- ACTION ITEM:
From the records below, find each line with the string "panel" and copy it.

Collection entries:
══════════

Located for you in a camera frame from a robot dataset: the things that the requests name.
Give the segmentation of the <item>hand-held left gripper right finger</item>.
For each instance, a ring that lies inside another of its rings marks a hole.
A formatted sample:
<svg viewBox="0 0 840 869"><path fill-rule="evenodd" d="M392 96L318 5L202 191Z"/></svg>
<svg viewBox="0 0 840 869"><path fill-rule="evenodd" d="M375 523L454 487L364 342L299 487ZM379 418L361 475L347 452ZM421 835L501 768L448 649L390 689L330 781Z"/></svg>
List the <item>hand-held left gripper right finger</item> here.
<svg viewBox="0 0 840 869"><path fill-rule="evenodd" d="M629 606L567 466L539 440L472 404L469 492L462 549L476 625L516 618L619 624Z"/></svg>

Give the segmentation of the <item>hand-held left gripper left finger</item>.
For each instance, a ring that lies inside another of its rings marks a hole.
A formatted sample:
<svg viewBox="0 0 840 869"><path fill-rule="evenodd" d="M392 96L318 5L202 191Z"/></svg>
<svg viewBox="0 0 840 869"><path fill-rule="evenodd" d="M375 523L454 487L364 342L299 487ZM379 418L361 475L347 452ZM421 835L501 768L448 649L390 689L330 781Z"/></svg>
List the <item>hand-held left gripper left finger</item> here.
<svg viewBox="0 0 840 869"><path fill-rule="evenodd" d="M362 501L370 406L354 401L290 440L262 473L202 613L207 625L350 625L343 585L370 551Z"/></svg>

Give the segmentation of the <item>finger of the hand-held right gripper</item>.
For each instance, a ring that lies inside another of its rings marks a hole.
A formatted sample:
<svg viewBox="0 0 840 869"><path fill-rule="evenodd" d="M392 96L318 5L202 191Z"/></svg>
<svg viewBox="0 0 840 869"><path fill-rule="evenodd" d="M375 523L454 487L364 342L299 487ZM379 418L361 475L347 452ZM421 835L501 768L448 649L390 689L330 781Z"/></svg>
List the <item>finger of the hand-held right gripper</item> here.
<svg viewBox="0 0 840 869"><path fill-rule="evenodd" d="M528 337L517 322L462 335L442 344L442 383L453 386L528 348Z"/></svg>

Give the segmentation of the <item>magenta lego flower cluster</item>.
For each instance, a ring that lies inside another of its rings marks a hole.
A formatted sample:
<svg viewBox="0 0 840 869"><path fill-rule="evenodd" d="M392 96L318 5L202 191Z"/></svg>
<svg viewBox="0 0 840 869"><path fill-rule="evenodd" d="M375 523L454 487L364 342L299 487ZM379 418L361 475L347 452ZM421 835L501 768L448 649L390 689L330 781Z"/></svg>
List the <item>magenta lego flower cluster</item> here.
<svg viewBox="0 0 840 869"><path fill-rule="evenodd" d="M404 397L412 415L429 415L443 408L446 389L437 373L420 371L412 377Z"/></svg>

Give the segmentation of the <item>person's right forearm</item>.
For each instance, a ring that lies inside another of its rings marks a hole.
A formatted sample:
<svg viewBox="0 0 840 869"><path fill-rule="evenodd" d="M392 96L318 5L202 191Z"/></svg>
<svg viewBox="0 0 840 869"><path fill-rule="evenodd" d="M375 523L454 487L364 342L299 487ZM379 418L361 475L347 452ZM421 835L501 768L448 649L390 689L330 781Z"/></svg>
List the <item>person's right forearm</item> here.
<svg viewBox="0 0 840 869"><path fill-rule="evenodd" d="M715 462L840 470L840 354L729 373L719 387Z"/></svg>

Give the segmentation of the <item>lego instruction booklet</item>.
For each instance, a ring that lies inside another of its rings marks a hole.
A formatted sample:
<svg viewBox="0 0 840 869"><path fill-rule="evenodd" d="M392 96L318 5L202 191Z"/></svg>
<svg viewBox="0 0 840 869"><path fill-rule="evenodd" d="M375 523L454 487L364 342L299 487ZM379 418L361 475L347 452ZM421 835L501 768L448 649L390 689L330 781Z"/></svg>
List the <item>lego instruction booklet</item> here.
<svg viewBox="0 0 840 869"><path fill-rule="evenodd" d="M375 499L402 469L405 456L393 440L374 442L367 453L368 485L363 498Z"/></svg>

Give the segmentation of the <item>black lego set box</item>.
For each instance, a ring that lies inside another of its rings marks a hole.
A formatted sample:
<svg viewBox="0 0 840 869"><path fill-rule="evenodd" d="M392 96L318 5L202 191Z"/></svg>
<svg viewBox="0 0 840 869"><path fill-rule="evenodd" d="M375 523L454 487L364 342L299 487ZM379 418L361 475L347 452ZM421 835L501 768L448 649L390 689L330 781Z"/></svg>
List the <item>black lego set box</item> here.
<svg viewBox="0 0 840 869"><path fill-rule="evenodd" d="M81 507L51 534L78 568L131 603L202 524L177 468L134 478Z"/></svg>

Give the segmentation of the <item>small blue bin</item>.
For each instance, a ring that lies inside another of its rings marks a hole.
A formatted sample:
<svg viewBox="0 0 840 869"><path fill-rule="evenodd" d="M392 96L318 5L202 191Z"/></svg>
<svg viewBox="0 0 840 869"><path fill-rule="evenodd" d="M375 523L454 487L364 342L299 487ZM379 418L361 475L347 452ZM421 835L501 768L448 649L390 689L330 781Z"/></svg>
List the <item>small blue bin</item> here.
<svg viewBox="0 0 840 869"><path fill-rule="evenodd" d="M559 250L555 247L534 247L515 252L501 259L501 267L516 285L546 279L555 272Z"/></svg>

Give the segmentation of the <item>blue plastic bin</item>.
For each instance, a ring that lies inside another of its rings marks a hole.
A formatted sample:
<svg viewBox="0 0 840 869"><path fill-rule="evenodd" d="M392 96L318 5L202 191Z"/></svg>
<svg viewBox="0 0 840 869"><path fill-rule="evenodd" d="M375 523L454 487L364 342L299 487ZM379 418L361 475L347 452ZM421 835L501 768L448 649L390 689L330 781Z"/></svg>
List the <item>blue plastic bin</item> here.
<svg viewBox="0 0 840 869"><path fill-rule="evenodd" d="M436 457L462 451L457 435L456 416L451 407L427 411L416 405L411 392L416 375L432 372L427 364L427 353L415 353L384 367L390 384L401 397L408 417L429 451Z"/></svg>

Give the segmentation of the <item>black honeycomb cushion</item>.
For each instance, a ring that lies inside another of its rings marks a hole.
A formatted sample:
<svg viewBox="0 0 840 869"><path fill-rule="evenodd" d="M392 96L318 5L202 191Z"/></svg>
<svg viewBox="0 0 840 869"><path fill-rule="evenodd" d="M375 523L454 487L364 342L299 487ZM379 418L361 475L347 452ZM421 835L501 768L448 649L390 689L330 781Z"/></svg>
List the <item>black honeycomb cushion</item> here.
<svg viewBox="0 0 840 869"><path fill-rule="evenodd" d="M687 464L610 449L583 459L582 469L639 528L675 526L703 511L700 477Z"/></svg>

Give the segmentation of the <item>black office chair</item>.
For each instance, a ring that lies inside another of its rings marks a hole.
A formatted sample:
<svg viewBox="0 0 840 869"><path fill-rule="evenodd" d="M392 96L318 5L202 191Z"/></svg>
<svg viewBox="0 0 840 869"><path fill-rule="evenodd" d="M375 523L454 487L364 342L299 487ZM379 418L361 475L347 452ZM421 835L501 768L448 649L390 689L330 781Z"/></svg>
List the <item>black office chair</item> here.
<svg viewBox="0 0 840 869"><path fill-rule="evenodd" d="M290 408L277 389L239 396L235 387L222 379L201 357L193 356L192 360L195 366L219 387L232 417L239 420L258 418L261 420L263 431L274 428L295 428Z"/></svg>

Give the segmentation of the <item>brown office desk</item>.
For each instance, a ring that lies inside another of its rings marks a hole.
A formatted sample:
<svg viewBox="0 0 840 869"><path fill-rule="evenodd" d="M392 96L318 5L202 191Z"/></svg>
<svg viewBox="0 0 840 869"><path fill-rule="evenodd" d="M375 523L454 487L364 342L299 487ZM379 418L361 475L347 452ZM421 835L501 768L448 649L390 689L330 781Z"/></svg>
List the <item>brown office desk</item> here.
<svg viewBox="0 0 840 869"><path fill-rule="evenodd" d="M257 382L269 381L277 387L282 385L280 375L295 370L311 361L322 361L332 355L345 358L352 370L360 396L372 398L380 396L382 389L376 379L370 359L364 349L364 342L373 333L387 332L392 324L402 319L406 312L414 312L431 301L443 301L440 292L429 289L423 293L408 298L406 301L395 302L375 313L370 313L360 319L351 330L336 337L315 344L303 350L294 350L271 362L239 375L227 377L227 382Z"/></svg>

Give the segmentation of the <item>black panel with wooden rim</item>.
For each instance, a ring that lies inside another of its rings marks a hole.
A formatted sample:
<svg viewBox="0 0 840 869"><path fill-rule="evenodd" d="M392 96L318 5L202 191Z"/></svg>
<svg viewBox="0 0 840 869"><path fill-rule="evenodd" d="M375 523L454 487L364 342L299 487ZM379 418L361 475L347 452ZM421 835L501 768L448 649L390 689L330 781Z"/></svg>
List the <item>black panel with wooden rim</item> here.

══════════

- EXERCISE SOLUTION:
Give the segmentation of the <item>black panel with wooden rim</item>.
List the <item>black panel with wooden rim</item> here.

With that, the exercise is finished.